▶ PROBLEM REQUIREMENTS
Lines from the top of the entries through the line that has "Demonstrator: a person" must be duplicated exactly, and no others.

▶ INPUT
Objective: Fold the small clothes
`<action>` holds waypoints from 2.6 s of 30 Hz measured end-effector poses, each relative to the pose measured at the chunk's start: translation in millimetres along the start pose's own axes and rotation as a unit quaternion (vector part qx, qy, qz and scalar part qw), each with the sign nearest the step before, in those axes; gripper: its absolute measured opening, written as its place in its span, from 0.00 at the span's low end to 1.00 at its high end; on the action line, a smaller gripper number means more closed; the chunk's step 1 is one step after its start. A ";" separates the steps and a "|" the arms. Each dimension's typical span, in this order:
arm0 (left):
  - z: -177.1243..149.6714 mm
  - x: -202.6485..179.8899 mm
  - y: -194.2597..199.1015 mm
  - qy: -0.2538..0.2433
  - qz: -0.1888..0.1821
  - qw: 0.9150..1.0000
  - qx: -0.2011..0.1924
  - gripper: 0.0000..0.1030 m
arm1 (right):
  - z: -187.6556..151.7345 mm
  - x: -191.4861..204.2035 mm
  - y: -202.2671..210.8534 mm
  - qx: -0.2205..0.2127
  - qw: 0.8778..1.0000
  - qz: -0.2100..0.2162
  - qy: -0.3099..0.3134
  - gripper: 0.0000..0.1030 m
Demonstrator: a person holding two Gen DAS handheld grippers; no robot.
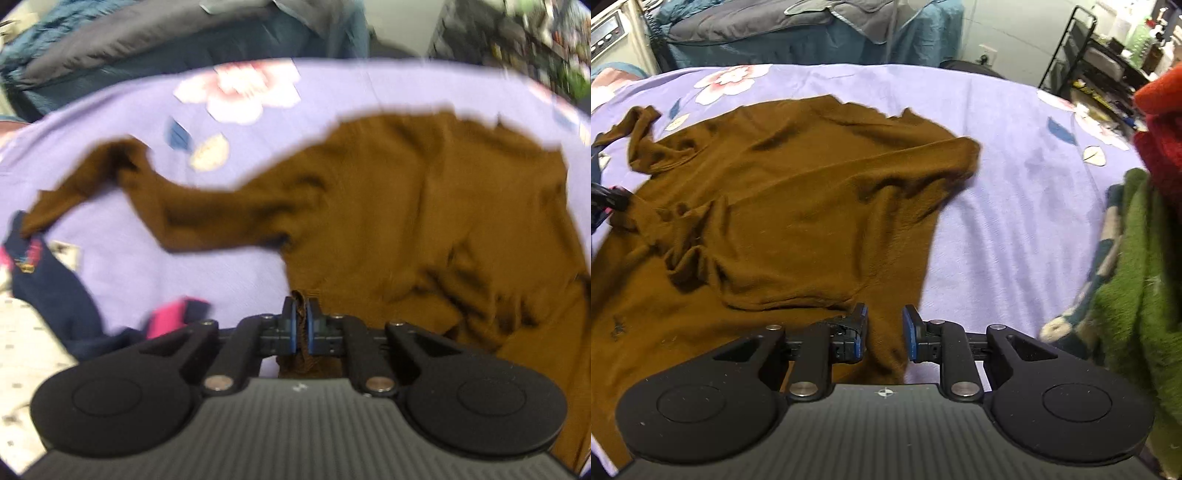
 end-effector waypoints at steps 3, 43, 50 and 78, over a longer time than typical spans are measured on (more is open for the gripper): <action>14.9 21.7 45.0 0.020 -0.006 0.998 -0.055 0.04 | -0.6 -0.8 0.2 0.001 1.000 0.001 0.011 0.36; -65.0 19.9 -17.9 -0.013 -0.028 0.993 0.110 0.15 | -23.3 -29.5 20.4 0.005 0.995 -0.095 -0.005 0.24; -81.7 9.4 58.0 -0.063 -0.053 0.995 0.050 0.08 | -24.7 -31.2 30.2 -0.006 0.995 -0.100 -0.010 0.24; -134.1 -40.5 25.6 -0.141 -0.001 0.985 0.096 0.24 | 35.2 -36.1 -10.7 -0.073 0.989 -0.102 -0.081 0.54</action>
Point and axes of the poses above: each gripper's, at about its wrist camera, not at the fingertips, and y roughly against the way its jaws point, x to its left, z to its top, the point moved 7 cm from there along -y, roughly the way its jaws point, and after that the axes turned 3 degrees about y, right-handed, at the moved point
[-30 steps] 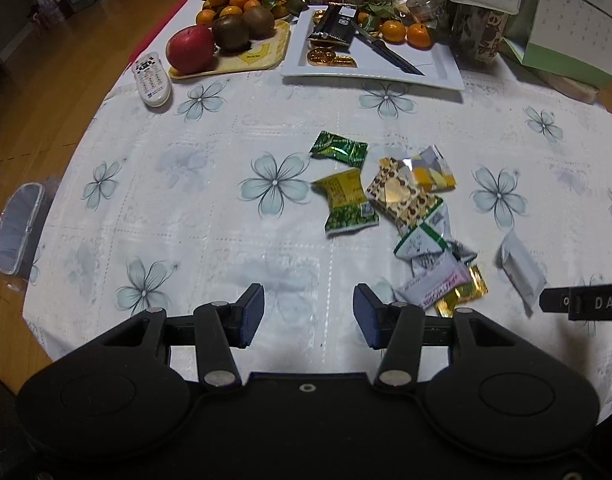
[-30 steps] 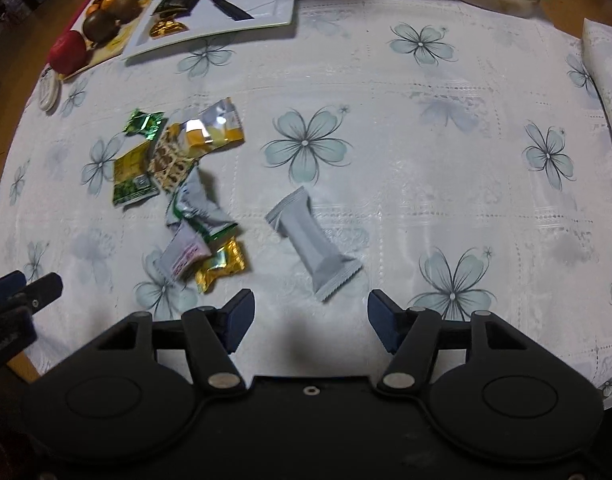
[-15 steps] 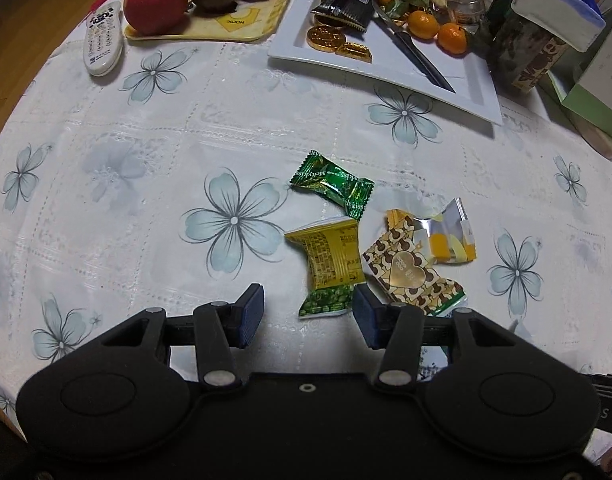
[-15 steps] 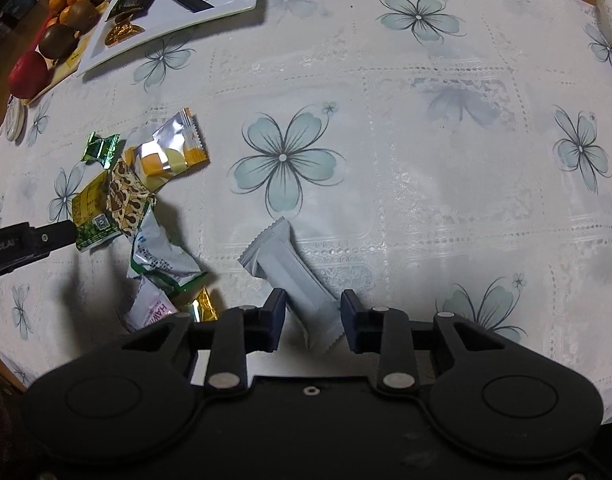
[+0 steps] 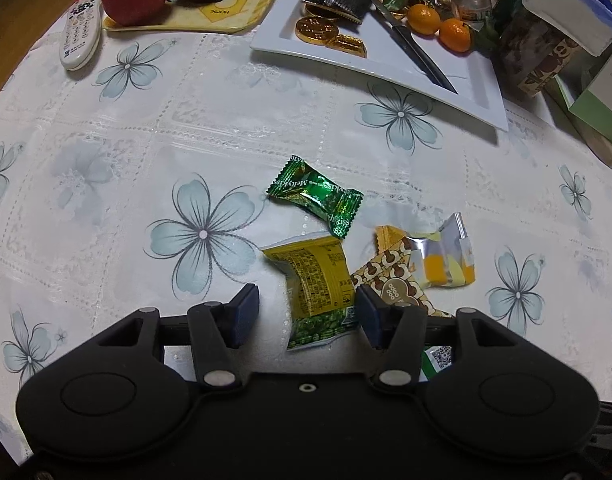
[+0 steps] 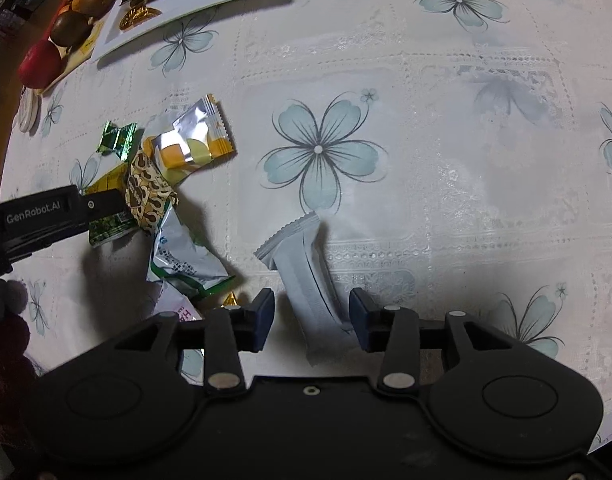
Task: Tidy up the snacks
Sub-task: 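Grasp the white bar with the right tool while the left tool grasps the yellow-green packet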
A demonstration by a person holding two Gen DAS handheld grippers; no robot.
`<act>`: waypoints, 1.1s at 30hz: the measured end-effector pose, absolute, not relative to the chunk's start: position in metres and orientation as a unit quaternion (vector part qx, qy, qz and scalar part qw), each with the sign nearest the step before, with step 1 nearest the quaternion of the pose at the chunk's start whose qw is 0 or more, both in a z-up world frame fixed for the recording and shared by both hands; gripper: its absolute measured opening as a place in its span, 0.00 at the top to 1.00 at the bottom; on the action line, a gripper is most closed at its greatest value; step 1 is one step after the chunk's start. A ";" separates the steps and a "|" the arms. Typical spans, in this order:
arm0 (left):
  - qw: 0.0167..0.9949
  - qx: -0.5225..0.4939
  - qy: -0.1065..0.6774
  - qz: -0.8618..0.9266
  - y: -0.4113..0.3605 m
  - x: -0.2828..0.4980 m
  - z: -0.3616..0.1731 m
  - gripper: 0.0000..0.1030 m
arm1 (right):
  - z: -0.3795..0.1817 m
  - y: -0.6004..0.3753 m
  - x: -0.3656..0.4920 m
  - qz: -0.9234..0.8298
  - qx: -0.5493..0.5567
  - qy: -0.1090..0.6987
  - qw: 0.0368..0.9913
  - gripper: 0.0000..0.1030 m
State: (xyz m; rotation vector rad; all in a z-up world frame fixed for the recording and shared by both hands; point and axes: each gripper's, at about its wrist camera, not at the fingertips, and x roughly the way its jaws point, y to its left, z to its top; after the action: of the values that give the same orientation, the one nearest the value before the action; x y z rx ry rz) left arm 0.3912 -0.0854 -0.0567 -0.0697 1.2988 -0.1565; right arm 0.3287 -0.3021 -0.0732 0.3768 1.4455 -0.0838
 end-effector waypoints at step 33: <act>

▶ TASK RESULT
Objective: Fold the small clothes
`<action>` holds waypoints from 2.6 s of 30 Hz measured end-effector poses, each relative to the pose measured at the chunk's start: translation in millimetres along the start pose's own axes and rotation as a unit quaternion (vector part qx, qy, qz and scalar part qw), each with the sign nearest the step before, in those axes; gripper: its absolute measured opening, written as its place in its span, from 0.00 at the span's low end to 1.00 at its high end; on the action line, a smaller gripper number means more closed; the chunk's step 1 is one step after its start. A ";" separates the steps and a "|" the arms. Each dimension's typical span, in this order:
arm0 (left):
  - z: -177.1243..149.6714 mm
  - x: -202.6485..179.8899 mm
  - y: -194.2597..199.1015 mm
  - qy: -0.2538..0.2433
  - qz: -0.1888..0.1821
  - qw: 0.9150..1.0000
  - qx: -0.2011..0.1924
  - gripper: 0.0000..0.1030 m
arm1 (right):
  - z: -187.6556..151.7345 mm
  - x: -191.4861..204.2035 mm
  - y: -202.2671..210.8534 mm
  - qx: -0.2205..0.2127
  - qw: 0.8778..1.0000
  - qz: -0.2100..0.2162
  - qy: -0.3099..0.3134
  - gripper: 0.0000..0.1030 m
Demonstrator: a person holding two Gen DAS handheld grippers; no robot.

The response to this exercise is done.